No podemos entender. Porque no estábamos. No podemos entender que no sabían. ¿Cómo no sabían? ¿Qué no sabían? ¿Dónde quedaba la experiencia? ¿Dónde se pararon para gritar los goles? ¿Qué pasaba en las calles? ¿Quién aclamaba a Videla? ¿Cuál era su guerra de entonces?

Pero algo, en ese mundo, nos falta definitivamente. Primero tenemos que pedir perdón nosotros, muchachos: no estábamos. Debemos lamentar que no pudimos estar. Éramos proyectos en la cabeza de otros que habían sacado entradas para el segundo partido en Mar del Plata o para ver un rato a Polonia en el Monumental. Y entonces no pudimos expresar nuestro asco, ni abuchear al genocida, ni confundir el deporte con la política ni llenar tribunas como borregos, ni llorar la pérdida de un hermano, ni tener miedo como correspondía, ni tildar a uno de subversivo, ni cagar a piñas a un milico, ni festejar en el Obelisco.

Por eso, igualmente, no podemos entender. No podemos. No podemos. No podemos. No podemos entender. Porque no estábamos. No podemos entender que no sabían. ¿Cómo no sabían? ¿Qué no sabían? ¿Dónde quedaba la experiencia? ¿Dónde se pararon para gritar los goles? ¿Qué pasaba en las calles? ¿Quién aclamaba a Videla? ¿Cuál era su guerra de entonces? ¿A dónde iban todos ustedes cuando pateaba Brehme y se cortaba la luz?

No podemos. No podemos perdonar ni hacernos los imbéciles ni dejar el recuerdo del Mundial en manos de una generación cómplice (o generación víctima: de las laceraciones físicas, de las opresiones psicológicas, de su propia ignorancia) que en gran parte calló en aquel tiempo para hablar ahora.
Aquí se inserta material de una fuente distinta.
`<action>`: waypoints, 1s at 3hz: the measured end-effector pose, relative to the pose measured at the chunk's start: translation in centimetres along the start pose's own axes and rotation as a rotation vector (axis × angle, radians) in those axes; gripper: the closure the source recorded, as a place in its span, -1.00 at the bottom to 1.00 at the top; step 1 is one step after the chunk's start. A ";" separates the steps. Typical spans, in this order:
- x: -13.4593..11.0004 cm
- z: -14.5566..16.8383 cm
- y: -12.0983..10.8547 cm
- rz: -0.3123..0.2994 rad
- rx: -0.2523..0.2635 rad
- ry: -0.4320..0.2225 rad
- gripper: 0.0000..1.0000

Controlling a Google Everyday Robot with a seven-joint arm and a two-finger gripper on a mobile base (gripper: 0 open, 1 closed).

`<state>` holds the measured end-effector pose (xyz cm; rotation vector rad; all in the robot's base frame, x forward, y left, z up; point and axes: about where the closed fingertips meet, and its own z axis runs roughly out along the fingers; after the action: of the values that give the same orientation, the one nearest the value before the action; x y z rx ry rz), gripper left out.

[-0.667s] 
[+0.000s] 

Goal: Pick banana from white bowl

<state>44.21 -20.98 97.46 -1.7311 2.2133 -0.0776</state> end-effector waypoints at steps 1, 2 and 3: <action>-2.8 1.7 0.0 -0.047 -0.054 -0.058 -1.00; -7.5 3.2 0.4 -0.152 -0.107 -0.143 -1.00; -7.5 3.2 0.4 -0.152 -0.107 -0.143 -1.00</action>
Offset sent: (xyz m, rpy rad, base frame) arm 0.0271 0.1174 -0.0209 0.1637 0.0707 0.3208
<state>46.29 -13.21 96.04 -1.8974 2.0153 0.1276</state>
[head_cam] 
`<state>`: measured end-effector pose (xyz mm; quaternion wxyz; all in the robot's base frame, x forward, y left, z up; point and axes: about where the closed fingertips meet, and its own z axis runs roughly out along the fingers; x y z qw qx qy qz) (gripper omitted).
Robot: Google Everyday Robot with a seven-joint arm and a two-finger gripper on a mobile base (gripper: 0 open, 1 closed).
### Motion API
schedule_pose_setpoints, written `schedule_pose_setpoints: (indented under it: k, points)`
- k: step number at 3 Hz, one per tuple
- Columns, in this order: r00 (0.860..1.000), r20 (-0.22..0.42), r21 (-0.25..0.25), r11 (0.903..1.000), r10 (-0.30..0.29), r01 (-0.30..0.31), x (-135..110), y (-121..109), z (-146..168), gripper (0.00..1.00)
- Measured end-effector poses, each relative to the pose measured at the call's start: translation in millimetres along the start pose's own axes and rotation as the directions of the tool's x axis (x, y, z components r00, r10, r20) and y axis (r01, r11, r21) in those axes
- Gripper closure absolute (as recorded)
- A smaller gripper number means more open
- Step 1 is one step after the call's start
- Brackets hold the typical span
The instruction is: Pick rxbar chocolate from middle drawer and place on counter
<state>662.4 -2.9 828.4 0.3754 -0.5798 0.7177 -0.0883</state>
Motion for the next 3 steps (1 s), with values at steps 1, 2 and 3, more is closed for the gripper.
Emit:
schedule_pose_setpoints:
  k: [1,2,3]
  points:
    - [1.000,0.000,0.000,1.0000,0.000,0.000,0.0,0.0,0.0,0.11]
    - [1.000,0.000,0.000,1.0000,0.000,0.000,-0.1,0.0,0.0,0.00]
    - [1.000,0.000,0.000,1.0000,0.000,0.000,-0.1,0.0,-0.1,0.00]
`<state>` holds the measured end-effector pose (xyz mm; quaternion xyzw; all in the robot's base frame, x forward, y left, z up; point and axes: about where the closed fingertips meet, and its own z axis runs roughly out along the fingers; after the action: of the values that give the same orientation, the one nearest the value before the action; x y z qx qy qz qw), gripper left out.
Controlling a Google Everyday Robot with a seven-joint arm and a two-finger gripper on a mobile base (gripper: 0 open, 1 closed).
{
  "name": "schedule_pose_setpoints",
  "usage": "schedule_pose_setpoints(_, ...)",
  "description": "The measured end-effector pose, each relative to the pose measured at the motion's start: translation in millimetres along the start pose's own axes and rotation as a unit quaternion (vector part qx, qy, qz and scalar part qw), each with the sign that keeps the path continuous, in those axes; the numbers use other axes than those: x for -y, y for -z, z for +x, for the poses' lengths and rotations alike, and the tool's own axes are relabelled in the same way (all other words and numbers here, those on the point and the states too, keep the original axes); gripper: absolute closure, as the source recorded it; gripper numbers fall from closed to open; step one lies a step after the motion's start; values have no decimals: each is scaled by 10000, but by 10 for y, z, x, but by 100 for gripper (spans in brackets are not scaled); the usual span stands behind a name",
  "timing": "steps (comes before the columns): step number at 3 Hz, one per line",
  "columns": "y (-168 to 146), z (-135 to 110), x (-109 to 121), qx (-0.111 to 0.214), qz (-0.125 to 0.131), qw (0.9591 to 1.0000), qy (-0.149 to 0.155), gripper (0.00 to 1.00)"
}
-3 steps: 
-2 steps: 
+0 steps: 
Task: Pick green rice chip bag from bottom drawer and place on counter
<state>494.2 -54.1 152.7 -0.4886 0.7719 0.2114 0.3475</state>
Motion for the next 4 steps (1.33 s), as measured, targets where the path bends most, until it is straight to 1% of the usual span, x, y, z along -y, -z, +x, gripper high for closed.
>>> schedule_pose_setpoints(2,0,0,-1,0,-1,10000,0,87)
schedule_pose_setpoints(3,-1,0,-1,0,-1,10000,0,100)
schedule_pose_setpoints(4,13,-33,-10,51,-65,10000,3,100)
Y lamento, muchachos, nuevamente, tener que pedirles disculpas. Porque probablemente yo también habría actuado como un cobarde. Pero hoy, desde lejos, a través de la Plaza, después de los pañuelos blancos, después de un Passarella transformado y en la B con River, después de la censura, después de Walsh, después de todos los Falcon verdes, después de Malvinas, después de Alfonsín, muerto el dictador, “que se vayan todos” de por medio, no puedo entenderlo.

Y lamento, muchachos, decirles a todos lo único que puede decirles cualquier joven sin temor de mirarlos a la cara y hacerles un reclamo. Sin importar la gloria, sin importar la copa levantada o el lujo de ese equipo. Y no es a los jugadores que completaron el Mundial. No es sólo a los hinchas, o a los dirigentes. No es a los revendedores de entradas, ni a los que sin querer aplaudieron el terror. Es a todos, muchachos. A todos. A los argentinos bien nacidos del “algo habrán hecho”. A los que hoy sufren en el pecho haber pasado de largo ese tejido nefasto. Lamento decirles, muchachos, que me tienen que perdonar, pero nos deben una disculpa.


Publicado en el número 60 de la Revista Un Caño, Junio de 2013.